I got a pretty good essay on the Russian writer Isaac Babel, and a long lecture on The Death of Tolstoy which can be found online on the Harpers Magazine archive. Other items were previously published in the New Yorker and elsewhere. Sometimes you get elongated versions of other articles -for example, one chapter, The House of Ice builds on an article previously published in the New Yorker and is devoted telling the story of how in 2006 a replica of Empress Anna Ioannovna's ice palace built in St. Petersburg. Its all very interesting, a sort of first person travelogue, the sort of thing which would be published in Granta magazine, but its hard to see its how it fits into this book about Russian literature.
Three chapters are devoted to Batuman's time in Samarkand where she was learning the Uzbek language. Its all very funny and contains many amusing anecdotes such as how she learned to choose water-melons in the market by listening to them talk.
In the final chapter, Batuman visits Florence where Dostoevsky wrote The Idiot. She moves on to discuss his novel The Possessed and after summarising the book in a few pages, she immediately lost me by interpreting the book in the context of René Girard theory of "mimetic desire" which was apparently "formulated in opposition to the Nietzschean notion of autonomy as the key to human self-fulfilment".
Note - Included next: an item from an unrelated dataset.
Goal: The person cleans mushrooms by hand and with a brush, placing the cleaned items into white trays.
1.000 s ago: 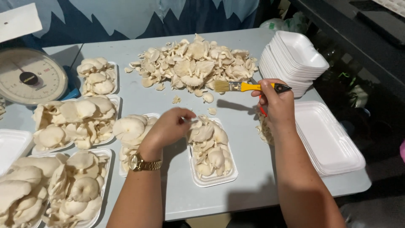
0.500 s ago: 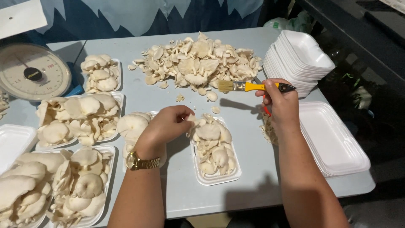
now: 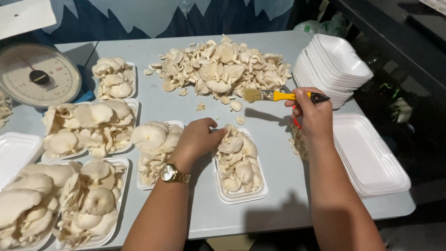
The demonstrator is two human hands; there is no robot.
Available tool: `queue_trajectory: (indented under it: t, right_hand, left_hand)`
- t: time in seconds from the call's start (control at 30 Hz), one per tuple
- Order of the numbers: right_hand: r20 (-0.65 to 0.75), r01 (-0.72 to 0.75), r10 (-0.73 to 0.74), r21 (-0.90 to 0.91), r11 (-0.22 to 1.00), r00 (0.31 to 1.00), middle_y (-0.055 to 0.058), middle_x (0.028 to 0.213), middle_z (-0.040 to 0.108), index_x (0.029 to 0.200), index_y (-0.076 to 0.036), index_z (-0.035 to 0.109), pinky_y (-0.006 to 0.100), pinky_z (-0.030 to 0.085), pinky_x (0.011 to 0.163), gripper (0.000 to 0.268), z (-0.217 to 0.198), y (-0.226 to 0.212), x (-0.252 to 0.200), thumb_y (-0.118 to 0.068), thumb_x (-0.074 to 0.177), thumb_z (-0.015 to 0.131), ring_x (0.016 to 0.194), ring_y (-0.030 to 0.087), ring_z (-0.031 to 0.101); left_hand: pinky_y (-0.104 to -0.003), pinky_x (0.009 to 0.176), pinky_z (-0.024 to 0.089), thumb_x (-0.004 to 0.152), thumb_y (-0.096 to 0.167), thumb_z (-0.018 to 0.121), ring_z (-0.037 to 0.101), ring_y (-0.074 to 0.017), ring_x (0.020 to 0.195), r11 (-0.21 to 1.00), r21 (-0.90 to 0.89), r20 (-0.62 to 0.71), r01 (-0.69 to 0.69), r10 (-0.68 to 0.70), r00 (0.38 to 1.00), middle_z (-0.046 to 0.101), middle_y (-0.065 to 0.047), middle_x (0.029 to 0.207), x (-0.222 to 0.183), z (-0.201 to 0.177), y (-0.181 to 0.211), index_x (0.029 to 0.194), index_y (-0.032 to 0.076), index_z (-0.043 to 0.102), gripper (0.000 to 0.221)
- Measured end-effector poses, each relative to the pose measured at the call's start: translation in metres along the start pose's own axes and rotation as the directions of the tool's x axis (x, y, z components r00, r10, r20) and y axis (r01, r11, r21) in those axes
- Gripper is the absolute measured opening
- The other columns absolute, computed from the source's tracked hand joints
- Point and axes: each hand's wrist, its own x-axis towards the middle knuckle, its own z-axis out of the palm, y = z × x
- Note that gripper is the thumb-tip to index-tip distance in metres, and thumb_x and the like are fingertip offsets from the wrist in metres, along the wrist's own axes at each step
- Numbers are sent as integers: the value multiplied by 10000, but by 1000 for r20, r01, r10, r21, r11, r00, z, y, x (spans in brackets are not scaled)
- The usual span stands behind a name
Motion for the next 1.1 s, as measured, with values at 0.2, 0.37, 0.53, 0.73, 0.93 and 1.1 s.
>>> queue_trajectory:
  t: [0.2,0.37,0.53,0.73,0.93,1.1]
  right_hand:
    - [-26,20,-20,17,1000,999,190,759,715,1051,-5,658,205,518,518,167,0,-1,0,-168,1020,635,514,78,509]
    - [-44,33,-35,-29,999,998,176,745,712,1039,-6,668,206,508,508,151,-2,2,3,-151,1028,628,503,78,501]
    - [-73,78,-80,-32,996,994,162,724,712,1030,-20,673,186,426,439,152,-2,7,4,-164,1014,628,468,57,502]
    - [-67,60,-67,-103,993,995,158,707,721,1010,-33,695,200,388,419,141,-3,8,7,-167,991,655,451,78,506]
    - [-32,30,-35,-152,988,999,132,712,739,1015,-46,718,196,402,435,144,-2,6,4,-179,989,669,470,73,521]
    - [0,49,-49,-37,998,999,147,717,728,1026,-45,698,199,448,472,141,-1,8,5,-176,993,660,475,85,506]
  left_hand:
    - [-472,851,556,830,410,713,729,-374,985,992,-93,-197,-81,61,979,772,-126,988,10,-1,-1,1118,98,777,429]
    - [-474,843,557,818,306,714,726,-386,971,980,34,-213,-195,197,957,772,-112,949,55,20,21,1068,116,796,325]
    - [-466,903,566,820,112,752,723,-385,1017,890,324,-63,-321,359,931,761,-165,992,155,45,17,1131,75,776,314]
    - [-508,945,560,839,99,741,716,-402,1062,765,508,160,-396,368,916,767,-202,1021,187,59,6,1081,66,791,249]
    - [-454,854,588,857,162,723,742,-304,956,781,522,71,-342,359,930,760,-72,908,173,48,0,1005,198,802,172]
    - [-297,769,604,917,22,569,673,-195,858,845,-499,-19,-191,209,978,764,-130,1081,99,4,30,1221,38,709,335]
Four or five pages of discussion of this theory then follow, after which Batuman recounts a little tale of how when she returned to Stanford the department's dynamics had completely changed as new people had arrived (including the charismatic Matej from Croatia) and others had left. We get four or five pages of the impact on these changes and a fair amount about Matej's impact on Batuman's life, but I can't for the life of me see how they relate to Dosteovsky's book The Possessed. But then Batuman's writing jumps around so much its just as I said at the start of this book, like following a butterfly as it moves from one plant to another. Its difficult to focus in on one particular topic before she's off on another one. I'd have had no problem with Girard's theory of mimetic desire in the midst of a book which had been leading up to it, but to just drop it into a chapter largely discussing relationships within her department reads like a first-year female student at University who's reading her text books while eyeing up the boy at the next table.
I'm very disappointed with this book. Its lack of focus and structure completely detracts from some of the good things it includes. It seems a cheap way of putting a book together to me and if it had been subtitled "assorted writings of Elif Batuman" I wouldn't have bothered with it. The lure of reading about "the Russian literature reading experience" misled me in this case and I wouldn't recommend this book unless you're already into Batuman's work.